Lembranças que os ossos guardam.

    Eu nunca havia escrito exumação. Podia jurar que se escrevia "ezumação". Eu também nunca havia participado de uma exumação de verdade. E assim fiz a exumação do meu pai e da minha tia ao mesmo tempo, abrindo espaço para que um parente pudesse ser enterrado. Era um primo distante que por conta de uma doença, terminou acamado por 11 anos. Mas guardo a lembrança de um homem íntegro, um trabalhador dedicado e pai amoroso que deixou duas filhas inconsoláveis. Estou certo que a morte foi a sua libertação aos 68 anos.

    Quando soube pela minha irmã que havia sido o escolhido para essa missão, por segundos fiquei assustado, mas topei o desafio de reencontrar o que sobrou do meu pai depois de quase 4 anos. O coração disparava de ansiedade imaginado o que veria após a abertura sepultura em pleno Domingo de Páscoa! Será que meu pai teria ressuscitado? Ou os seus restos mortais o tornariam um zumbi pronto para atacar os coveiros? Depois de acordar dos delírios da minha imaginação, fui ao encontro da minha realidade. O caixão do meu pai praticamente se dissolveu, assim como a maioria dos ossos. Restaram os ossos mais compridos das pernas e braços além do crânio. Mas o terno estava praticamente perfeito. A camisa, a gravata com o nó feito e as meias estavam lá! Era o meu pai de verdade, sempre impecável até depois de morto. Senti um aperto no peito e chorei discretamente, afinal eram os ossos do meu pai, que me faz muita falta.

    Depois da exumação saí do cemitério com a sensação de que fiz o que deveria ter feito. Mesmo assim, fiquei pensando no fim de todos nós, um punhado de ossos! Na verdade, era o fim dos corpos que recebemos para viver aqui, como se fosse um traje espacial.

    Assim, vem a constatação óbvia de que não possuímos nada na vida e que ela só faz sentido se estivermos vivos. Vivos podemos tudo, amar, aprender, ensinar e uma infinidade de verbos. A morte só não vence as lembranças deixadas por quem se vai. Hoje sei que as pessoas que liberaram seus corpos, que partilharam suas vidas conosco, passam a viver em nossos corações para sempre, imortalizados para quem as amou.

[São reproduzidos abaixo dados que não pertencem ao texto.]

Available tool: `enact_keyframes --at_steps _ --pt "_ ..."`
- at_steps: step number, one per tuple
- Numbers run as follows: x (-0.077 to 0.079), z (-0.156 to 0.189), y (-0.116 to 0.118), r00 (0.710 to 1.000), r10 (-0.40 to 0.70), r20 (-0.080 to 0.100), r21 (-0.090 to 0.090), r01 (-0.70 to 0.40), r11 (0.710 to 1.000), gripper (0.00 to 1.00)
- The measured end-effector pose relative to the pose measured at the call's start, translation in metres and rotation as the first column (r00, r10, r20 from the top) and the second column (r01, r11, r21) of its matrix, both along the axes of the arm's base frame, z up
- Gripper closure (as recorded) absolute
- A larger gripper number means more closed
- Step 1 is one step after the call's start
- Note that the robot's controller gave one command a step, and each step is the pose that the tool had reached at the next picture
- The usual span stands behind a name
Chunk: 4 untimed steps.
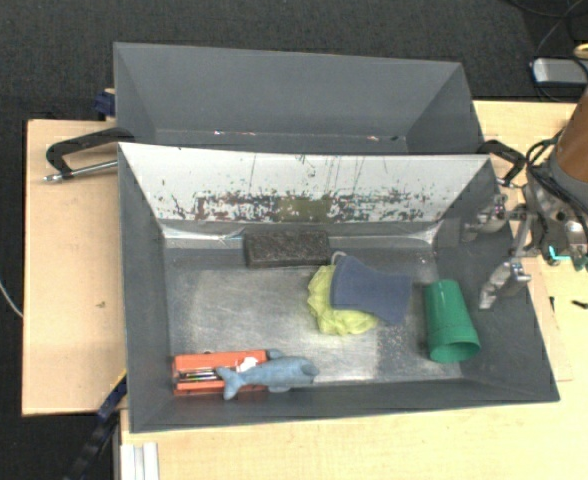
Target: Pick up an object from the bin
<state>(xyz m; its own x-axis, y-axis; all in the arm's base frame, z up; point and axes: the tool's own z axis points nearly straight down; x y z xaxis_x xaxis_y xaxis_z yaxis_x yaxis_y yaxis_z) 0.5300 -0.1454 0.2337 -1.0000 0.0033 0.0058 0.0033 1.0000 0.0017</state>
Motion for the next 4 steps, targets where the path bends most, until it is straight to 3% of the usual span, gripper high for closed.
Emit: enact_keyframes --at_steps 1,2,3,4 --pt "0.002 0.004 0.001 1.0 0.003 0.008 -0.002 -0.003 1.0 0.0" --pt "-0.005 -0.045 -0.001 0.99 0.143 0.01 -0.002 -0.143 0.99 0.0" --pt "-0.025 -0.068 -0.006 0.901 0.434 0.007 -0.001 -0.434 0.901 0.0" --pt "-0.028 -0.088 -0.003 0.836 0.549 0.006 -0.001 -0.549 0.836 0.0"
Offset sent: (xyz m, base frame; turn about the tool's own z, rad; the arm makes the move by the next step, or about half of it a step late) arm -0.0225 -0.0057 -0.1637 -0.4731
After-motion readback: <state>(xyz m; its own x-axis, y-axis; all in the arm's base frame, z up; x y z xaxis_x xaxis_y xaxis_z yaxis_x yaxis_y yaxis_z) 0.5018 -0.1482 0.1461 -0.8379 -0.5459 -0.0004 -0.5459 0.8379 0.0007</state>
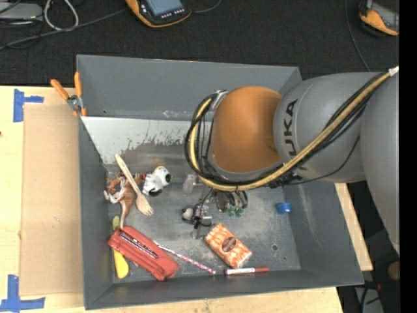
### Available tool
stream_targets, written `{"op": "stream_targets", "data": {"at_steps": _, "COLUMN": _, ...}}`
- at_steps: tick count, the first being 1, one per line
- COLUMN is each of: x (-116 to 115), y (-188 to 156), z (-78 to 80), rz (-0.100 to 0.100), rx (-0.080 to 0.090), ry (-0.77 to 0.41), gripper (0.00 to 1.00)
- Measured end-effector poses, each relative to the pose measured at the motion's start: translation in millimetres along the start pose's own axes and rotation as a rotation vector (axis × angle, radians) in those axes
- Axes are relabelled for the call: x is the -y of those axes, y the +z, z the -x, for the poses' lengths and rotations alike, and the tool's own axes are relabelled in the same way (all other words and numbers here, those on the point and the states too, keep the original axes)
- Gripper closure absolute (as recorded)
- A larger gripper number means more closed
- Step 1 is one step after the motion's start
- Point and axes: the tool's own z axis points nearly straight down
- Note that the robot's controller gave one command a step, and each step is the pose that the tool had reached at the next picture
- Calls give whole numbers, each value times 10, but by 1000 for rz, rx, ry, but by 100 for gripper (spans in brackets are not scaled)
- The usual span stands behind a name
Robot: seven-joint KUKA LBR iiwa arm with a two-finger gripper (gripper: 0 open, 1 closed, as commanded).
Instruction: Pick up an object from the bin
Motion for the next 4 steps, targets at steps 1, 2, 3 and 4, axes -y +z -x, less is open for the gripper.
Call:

    Pode parecer estranho uma postagem sobre a morte. Não a temo como antes, pois agora sei que ela é o ápice da vida. E também sinto, sei que ela vem se aproximando para mim. Uma vez morto, meus ossos serão o único vestígio físico da minha existência e que quando se dissolverem, ninguém saberá que eu passei por aqui.

    Faço valer a minha vida a cada dia que acordo e agradeço a chance de poder prosseguir mais um pouco. Não tenho grandes pretensões, não quero nomear uma rua ou sala ou ter um busto horroso que ficará tristonho no canto de uma praça. O legado silencioso que deixarei será imortalizado pelas gerações futuras, que poderão torná-lo maior e melhor. Os créditos deixarão de ser meus e farão parte da História da Humanidade. Imortalidade é diluir-se e se tornar realmente livre.